Child/Adolescent Health

A pediatric oncology model can help guide decisionmaking relationships between clinicians, parents, and children

Pediatric oncology is fraught with difficult and emotionally troubling decisions for physicians and families—from the time a child is first diagnosed, during treatment, if the child relapses, and if death is inevitable. Although there is no ethical consensus about how physicians and families should collaborate in this process, popular ethical theories argue that the family should make the decisions. However, this theory does not always reflect clinical reality, explains Simon N. Whitney, M.D., J.D., of the Baylor College of Medicine, in a recent paper.

Dr. Whitney and colleagues describe an ethically justified, clinically applicable approach to decisionmaking in pediatric oncology. They distinguish decision priority from decision authority. The person (parent, child, or clinician) who first identifies a preferred choice exercises decisional priority. In contrast, decisional authority is a parental right and duty, in which a mature child may join.

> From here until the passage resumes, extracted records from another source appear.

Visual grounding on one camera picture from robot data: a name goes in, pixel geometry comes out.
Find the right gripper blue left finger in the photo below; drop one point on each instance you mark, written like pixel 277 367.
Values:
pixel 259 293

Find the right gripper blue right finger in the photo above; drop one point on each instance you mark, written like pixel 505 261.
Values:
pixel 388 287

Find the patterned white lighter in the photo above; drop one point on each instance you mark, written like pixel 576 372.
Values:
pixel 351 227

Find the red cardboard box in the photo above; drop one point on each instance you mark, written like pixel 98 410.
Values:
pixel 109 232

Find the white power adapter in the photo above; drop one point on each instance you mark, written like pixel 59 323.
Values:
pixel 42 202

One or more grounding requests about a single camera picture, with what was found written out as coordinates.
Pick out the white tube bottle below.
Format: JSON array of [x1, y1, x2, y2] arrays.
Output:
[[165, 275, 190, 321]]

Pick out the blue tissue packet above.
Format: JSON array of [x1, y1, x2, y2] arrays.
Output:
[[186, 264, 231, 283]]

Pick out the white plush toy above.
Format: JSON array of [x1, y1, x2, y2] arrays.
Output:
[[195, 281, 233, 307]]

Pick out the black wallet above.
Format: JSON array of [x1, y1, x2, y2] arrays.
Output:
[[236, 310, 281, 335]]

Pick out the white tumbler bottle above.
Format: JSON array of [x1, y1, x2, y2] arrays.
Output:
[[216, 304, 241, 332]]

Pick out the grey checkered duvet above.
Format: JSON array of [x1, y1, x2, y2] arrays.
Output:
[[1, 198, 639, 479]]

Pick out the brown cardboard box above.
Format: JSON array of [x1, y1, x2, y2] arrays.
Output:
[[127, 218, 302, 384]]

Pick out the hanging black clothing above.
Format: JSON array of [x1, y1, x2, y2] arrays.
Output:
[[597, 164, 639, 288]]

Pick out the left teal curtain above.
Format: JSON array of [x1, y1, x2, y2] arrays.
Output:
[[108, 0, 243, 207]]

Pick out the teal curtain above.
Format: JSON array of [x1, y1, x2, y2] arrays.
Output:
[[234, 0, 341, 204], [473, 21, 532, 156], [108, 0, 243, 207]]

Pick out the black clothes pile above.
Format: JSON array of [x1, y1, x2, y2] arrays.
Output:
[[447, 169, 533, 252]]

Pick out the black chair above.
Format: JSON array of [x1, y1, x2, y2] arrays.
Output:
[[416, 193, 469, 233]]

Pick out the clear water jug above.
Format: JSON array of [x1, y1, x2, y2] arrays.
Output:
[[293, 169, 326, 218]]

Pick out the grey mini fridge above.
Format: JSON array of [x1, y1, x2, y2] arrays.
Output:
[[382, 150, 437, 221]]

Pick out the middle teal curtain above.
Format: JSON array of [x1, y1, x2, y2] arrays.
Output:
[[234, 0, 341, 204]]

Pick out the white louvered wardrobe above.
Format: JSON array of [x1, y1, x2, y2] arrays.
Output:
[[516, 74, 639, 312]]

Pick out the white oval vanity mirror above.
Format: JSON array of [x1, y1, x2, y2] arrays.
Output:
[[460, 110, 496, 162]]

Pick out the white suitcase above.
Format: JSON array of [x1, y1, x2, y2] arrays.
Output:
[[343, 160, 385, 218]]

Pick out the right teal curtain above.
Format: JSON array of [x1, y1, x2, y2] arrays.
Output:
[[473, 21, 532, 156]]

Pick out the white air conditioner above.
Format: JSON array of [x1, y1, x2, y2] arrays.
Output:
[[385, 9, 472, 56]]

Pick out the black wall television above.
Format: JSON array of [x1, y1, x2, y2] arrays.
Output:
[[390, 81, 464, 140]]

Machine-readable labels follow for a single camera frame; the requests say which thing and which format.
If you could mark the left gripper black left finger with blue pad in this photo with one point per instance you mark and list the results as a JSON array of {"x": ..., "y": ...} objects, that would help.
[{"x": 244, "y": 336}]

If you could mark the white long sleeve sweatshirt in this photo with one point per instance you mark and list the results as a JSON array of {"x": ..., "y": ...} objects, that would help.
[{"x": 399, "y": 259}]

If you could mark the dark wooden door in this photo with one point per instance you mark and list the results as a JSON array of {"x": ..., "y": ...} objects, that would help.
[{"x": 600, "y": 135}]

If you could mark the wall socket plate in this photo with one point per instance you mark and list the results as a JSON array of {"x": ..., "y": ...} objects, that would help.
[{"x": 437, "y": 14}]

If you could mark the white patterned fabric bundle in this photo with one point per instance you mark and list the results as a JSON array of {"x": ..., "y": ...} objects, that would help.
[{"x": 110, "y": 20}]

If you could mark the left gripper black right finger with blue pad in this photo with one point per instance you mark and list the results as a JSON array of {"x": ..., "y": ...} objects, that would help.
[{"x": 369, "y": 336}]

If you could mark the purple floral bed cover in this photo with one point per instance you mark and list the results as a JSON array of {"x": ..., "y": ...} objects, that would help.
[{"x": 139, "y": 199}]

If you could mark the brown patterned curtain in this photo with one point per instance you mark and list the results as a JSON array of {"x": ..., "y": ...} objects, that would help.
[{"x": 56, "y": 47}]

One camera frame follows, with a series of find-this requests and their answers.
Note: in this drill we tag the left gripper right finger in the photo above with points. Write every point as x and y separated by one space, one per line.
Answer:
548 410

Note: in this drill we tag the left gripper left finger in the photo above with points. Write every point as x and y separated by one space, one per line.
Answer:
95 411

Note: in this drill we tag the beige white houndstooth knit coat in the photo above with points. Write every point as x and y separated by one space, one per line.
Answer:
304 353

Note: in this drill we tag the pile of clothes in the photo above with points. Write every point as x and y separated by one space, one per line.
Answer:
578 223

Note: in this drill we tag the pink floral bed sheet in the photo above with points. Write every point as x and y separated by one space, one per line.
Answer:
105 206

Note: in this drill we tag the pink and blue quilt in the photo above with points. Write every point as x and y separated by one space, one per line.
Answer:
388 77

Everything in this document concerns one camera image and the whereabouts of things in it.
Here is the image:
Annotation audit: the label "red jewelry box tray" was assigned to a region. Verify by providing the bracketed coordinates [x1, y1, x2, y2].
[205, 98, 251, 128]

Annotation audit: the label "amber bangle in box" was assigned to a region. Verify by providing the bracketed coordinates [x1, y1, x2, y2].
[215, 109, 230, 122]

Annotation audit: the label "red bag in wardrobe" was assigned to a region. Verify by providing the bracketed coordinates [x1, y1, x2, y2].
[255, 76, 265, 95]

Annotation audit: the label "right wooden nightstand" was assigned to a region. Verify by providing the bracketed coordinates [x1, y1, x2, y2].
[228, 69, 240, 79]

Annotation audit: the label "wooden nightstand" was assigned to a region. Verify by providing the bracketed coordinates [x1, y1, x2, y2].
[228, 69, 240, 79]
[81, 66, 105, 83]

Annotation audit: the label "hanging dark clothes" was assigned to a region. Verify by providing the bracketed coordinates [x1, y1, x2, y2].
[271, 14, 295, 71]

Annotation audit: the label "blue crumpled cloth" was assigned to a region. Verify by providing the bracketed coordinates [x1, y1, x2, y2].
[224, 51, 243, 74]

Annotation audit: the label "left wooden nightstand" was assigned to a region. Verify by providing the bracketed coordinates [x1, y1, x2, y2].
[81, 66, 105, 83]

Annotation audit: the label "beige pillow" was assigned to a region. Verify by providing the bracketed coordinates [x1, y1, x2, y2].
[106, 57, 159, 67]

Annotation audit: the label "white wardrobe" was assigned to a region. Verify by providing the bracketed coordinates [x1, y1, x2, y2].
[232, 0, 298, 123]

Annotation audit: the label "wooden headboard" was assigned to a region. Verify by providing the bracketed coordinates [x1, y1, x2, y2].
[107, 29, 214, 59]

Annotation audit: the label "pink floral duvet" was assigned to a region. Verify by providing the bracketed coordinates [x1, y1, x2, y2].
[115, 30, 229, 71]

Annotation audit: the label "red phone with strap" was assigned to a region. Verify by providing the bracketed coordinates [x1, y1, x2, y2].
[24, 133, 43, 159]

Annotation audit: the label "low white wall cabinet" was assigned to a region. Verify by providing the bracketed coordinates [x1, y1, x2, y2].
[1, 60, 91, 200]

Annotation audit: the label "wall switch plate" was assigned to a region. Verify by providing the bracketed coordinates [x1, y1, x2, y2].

Because cure of a disease is the ultimate goal, the physician is in a better position to assume decisional priority when a child can probably be cured. Clinicians sometimes justifiably assume decisional priority when there is one best medical choice.

However, they should encourage parents (and children, when appropriate) to assume decisional priority when there are two or more clinically reasonable choices. In this circumstance, the family, with its deeper understanding of the child's nature and preferences, is better positioned to take the lead. This model integrates ethical theory with the concrete realities of clinical medicine as the family and clinician struggle to find the right choice for the child. The study was supported in part by the Agency for Healthcare Research and Quality (HS11289).

See "Decision making in pediatric oncology: Who should take the lead? The decisional priority in pediatric oncology model," by Dr. Whitney, Angela M. Ethier, M.S.N., R.N., Ernest Fruge, Ph.D., and others, in the January 1, 2006, Journal of Clinical Oncology 24(1), pp. 160-165.